Another major collaborative effort is with the Murphy Lab, also in the College of Pharmacy at UIC. This project focuses on novel actinomycetes cultured from fresh and saltwater sediments.

Our primary collaboration for examining fungal metabolites is with Fungi Perfecti, founded by the well-known mycologist and visionary Paul Stamets. We are focusing on species of mushrooms used for treating TB centuries ago and we perform the natural products chemistry as well as the biological profiling. See the search for one such species in the Pacific Northwest.

Fructose 1,6 bisphosphatase is a gluconeogenic pathway enzyme that was identified as being essential for persistence in a mouse model of TB infection by Dr. Farah Movahedzadeh’s lab in the ITR. Working with Dr. Cele Abad-Zapatero, a crystal structure has been obtained. Current efforts are focused on identifying inhibitors of the enzyme.

ClpC1 is an essential chaperone protein in M. tuberculosis which is involved in protein degradation and is the target of the natural products cyclomarin, ecumicin and rufomycin. We isolated the latter two compounds from actinomycete fermentation broths and have generated and mapped resistant mutants. We are studying the interaction of the cyclic peptides with the target by surface plasmon resonance, co-crystallization and functional inhibition, the latter with colleagues at Myongji University and Harvard University.

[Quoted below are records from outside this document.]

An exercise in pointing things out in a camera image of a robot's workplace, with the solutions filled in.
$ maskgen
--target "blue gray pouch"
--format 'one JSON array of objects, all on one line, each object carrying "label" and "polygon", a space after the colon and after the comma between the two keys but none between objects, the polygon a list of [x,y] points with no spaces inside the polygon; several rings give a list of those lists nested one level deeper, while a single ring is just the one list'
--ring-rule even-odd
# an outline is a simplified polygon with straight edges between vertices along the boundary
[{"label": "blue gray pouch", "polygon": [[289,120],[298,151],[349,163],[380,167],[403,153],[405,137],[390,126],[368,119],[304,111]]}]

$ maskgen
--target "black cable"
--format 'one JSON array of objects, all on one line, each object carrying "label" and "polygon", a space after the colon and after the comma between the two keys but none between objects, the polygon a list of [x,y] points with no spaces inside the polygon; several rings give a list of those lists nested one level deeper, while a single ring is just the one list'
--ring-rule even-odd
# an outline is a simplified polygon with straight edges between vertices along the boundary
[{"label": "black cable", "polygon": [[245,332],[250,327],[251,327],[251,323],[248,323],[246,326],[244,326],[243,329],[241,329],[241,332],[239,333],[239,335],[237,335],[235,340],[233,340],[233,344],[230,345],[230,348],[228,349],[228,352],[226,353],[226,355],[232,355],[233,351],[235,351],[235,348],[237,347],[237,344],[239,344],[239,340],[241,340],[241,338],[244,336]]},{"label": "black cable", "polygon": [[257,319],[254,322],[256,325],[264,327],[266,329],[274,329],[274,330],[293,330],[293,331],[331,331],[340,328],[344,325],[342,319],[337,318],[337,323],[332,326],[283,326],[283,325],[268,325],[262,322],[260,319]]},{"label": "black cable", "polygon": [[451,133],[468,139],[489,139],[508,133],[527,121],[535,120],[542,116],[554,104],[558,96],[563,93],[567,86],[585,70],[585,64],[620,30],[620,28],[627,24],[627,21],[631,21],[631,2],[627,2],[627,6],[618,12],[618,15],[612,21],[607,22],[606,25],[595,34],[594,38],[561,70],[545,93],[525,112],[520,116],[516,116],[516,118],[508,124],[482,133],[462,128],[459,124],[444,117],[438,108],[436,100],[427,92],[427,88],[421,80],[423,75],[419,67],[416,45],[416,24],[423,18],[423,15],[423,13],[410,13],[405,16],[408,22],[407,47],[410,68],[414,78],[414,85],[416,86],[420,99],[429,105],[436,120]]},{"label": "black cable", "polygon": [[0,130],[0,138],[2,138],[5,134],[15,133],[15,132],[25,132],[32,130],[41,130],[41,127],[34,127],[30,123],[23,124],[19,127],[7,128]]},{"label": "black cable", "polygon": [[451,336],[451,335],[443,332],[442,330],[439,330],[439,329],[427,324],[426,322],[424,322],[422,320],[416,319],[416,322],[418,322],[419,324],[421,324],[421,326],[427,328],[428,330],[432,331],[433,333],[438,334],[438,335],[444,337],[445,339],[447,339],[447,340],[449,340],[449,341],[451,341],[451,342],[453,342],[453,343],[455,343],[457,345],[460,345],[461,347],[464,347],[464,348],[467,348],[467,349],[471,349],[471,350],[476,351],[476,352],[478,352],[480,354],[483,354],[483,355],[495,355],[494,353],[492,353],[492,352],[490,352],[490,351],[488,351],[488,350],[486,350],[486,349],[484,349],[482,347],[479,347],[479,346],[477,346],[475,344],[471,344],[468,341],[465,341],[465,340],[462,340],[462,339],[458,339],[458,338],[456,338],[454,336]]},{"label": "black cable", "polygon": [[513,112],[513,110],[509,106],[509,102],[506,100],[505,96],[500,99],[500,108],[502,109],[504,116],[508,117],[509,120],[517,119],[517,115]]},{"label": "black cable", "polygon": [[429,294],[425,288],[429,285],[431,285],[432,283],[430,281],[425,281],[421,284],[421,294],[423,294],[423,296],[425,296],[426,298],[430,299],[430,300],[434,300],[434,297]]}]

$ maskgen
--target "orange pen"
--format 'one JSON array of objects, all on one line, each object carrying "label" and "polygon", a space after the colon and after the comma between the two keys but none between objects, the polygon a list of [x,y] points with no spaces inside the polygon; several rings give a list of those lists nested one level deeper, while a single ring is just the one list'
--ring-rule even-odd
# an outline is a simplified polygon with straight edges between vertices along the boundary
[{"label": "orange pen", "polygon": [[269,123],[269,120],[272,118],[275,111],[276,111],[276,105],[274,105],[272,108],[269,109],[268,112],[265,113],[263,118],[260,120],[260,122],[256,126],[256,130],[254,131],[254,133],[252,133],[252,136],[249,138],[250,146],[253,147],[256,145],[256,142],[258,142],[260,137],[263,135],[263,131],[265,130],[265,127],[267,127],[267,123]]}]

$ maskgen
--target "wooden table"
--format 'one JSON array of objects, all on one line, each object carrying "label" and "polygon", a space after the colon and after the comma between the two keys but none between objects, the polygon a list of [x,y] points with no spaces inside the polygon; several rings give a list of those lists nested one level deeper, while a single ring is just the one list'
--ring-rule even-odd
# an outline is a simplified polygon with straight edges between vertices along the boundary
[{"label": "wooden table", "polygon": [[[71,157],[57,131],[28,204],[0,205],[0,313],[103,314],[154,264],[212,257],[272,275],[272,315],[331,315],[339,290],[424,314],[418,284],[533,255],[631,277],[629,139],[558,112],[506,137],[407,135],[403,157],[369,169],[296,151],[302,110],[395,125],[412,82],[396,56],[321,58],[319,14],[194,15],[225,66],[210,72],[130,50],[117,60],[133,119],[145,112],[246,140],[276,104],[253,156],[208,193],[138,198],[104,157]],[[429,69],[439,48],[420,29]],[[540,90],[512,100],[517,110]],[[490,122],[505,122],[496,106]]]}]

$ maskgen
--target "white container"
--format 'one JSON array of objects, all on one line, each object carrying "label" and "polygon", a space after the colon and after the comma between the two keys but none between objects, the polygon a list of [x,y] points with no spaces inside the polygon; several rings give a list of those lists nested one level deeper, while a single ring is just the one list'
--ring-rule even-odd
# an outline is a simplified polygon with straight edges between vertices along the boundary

  • We have previously developed high throughput compatible assays for determining inhibition of killing of both replicating and non-replicating cultures of M. tuberculosis.  This includes the development of recombinant strains of M. tuberculosis expressing fluorescent or luciferase proteins that are used in rapidly assessing activity of candidate drugs. We conduct this assay in our internal projects and for our external collaborations. Current efforts are exploring the use of new fluorescent reporter proteins such as mCherry.
  • We are developing a bioautography methods that employs an avirulent strain of M. tuberculosis equipped with a luxABCDE reporter. Using extracts or fractions this method can detect anti-TB compounds following their seperation on high performance TLC plates. Such compounds can be de-replicated by obtaining HR-MS data from the corresponding replicate plates using a TLC-MS interface device. Ultimately our goal is to obtain NMR data from prep samples, allowing for the acquisition of structural data, MICs and selectivity indices without the requirement of going through the classical bioassay-guided isolation process.